Exercise details:
When you reproduce the listing below, keep every entry exactly as written.

╔══

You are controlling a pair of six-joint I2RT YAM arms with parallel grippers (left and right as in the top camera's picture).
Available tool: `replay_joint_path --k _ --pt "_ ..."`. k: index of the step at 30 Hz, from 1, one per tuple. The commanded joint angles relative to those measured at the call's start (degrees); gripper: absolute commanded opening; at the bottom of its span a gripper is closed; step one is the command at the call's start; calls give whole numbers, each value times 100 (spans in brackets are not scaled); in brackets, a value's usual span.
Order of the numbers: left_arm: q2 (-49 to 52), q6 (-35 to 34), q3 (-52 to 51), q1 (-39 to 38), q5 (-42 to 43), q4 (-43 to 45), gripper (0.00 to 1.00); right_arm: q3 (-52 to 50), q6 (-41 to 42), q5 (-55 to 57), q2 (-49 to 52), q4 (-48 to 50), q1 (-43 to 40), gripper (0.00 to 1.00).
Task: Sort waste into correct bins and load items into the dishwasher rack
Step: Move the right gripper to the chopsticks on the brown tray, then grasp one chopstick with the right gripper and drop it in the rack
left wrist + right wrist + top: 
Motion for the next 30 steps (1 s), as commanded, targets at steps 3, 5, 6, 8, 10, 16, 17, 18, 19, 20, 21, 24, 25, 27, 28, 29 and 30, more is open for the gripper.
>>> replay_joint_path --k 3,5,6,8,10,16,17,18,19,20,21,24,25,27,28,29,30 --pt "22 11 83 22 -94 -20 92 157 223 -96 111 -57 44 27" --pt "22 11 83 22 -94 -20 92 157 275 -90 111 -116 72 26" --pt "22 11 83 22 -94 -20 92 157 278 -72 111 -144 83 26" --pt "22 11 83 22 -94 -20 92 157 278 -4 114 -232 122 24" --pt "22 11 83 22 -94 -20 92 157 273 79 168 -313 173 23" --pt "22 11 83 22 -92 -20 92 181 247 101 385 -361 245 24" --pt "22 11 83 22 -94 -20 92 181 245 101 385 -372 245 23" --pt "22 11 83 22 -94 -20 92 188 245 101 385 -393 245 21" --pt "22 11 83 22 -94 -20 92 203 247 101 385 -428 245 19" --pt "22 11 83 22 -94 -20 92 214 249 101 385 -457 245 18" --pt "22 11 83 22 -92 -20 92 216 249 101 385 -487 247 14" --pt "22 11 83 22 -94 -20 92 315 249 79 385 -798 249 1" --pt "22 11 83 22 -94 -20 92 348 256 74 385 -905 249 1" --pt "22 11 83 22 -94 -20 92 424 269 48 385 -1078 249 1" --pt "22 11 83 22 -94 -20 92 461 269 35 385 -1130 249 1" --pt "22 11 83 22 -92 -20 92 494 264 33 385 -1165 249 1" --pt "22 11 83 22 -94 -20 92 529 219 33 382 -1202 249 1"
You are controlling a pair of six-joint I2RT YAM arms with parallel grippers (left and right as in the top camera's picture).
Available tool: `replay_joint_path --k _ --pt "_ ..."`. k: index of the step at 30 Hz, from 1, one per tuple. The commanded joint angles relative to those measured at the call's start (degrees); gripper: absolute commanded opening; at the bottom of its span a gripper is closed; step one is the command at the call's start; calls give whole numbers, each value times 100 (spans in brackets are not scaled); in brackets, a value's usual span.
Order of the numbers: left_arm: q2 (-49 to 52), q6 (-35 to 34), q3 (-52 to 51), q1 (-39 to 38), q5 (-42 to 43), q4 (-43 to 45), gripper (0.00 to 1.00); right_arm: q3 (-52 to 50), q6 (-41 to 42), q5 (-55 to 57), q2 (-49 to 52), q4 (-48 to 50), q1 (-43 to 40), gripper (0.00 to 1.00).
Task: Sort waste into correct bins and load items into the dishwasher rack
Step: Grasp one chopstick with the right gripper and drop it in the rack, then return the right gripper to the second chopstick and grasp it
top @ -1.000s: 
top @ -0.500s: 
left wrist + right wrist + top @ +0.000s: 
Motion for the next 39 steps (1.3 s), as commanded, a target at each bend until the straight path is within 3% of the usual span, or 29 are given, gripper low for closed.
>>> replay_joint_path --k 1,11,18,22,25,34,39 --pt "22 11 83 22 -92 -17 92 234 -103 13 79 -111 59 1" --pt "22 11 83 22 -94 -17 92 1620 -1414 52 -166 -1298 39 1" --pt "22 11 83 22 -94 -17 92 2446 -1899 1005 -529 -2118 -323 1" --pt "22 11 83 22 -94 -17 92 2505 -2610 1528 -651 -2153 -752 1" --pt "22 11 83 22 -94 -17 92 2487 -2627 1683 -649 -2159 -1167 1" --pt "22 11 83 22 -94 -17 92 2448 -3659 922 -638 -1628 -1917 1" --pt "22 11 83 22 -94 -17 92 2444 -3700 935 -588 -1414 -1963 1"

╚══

Result of this exercise:
You are controlling a pair of six-joint I2RT YAM arms with parallel grippers (left and right as in the top camera's picture).
Available tool: `replay_joint_path --k _ --pt "_ ..."`. k: index of the step at 30 Hz, from 1, one per tuple. The commanded joint angles relative to those measured at the call's start (degrees); gripper: absolute commanded opening; at the bottom of its span a gripper is closed; step one is the command at the call's start; calls give whole numbers, each value times 100 (spans in brackets are not scaled); in brackets, a value's usual span.
Order of the numbers: left_arm: q2 (-49 to 52), q6 (-35 to 34), q3 (-52 to 51), q1 (-39 to 38), q5 (-42 to 43), q4 (-43 to 45), gripper (0.00 to 1.00); right_arm: q3 (-52 to 50), q6 (-41 to 42), q5 (-55 to 57), q2 (-49 to 52), q4 (-48 to 50), q1 (-43 to 40), gripper (0.00 to 1.00).
Task: Sort waste into correct bins and load items into the dishwasher rack
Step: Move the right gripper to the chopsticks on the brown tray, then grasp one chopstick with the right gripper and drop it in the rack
left wrist + right wrist + top: 
Motion for the next 30 steps (1 s), as commanded, targets at steps 3, 5, 6, 8, 10, 16, 17, 18, 19, 20, 21, 24, 25, 27, 28, 29 and 30, more is open for the gripper.
>>> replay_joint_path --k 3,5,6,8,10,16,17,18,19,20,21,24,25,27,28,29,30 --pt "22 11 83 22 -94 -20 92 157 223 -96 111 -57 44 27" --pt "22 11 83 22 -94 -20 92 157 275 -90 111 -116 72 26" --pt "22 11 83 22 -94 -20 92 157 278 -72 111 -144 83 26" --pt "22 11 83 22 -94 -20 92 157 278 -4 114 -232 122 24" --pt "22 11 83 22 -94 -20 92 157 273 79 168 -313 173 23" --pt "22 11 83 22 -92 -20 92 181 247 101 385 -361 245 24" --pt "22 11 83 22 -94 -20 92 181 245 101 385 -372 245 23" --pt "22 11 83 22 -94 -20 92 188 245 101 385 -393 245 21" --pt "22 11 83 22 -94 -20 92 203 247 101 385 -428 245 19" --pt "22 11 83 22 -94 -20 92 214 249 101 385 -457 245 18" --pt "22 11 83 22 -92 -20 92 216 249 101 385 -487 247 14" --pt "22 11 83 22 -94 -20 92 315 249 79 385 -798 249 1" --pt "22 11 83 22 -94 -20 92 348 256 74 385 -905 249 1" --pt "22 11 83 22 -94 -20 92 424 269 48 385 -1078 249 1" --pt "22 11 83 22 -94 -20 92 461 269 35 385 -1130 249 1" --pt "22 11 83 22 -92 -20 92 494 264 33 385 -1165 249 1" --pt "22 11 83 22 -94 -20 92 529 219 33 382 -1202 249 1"
You are controlling a pair of six-joint I2RT YAM arms with parallel grippers (left and right as in the top camera's picture).
Available tool: `replay_joint_path --k _ --pt "_ ..."`. k: index of the step at 30 Hz, from 1, one per tuple. The commanded joint angles relative to those measured at the call's start (degrees); gripper: absolute commanded opening; at the bottom of its span a gripper is closed; step one is the command at the call's start; calls give whole numbers, each value times 100 (spans in brackets are not scaled); in brackets, a value's usual span.
Order of the numbers: left_arm: q2 (-49 to 52), q6 (-35 to 34), q3 (-52 to 51), q1 (-39 to 38), q5 (-42 to 43), q4 (-43 to 45), gripper (0.00 to 1.00); right_arm: q3 (-52 to 50), q6 (-41 to 42), q5 (-55 to 57), q2 (-49 to 52), q4 (-48 to 50), q1 (-43 to 40), gripper (0.00 to 1.00).
Task: Sort waste into correct bins and load items into the dishwasher rack
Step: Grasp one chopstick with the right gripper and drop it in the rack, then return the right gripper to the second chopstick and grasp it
top @ -1.000s: 
top @ -0.500s: 
left wrist + right wrist + top @ +0.000s: 
Motion for the next 39 steps (1.3 s), as commanded, a target at each bend until the straight path is within 3% of the usual span, or 29 are given, gripper low for closed.
>>> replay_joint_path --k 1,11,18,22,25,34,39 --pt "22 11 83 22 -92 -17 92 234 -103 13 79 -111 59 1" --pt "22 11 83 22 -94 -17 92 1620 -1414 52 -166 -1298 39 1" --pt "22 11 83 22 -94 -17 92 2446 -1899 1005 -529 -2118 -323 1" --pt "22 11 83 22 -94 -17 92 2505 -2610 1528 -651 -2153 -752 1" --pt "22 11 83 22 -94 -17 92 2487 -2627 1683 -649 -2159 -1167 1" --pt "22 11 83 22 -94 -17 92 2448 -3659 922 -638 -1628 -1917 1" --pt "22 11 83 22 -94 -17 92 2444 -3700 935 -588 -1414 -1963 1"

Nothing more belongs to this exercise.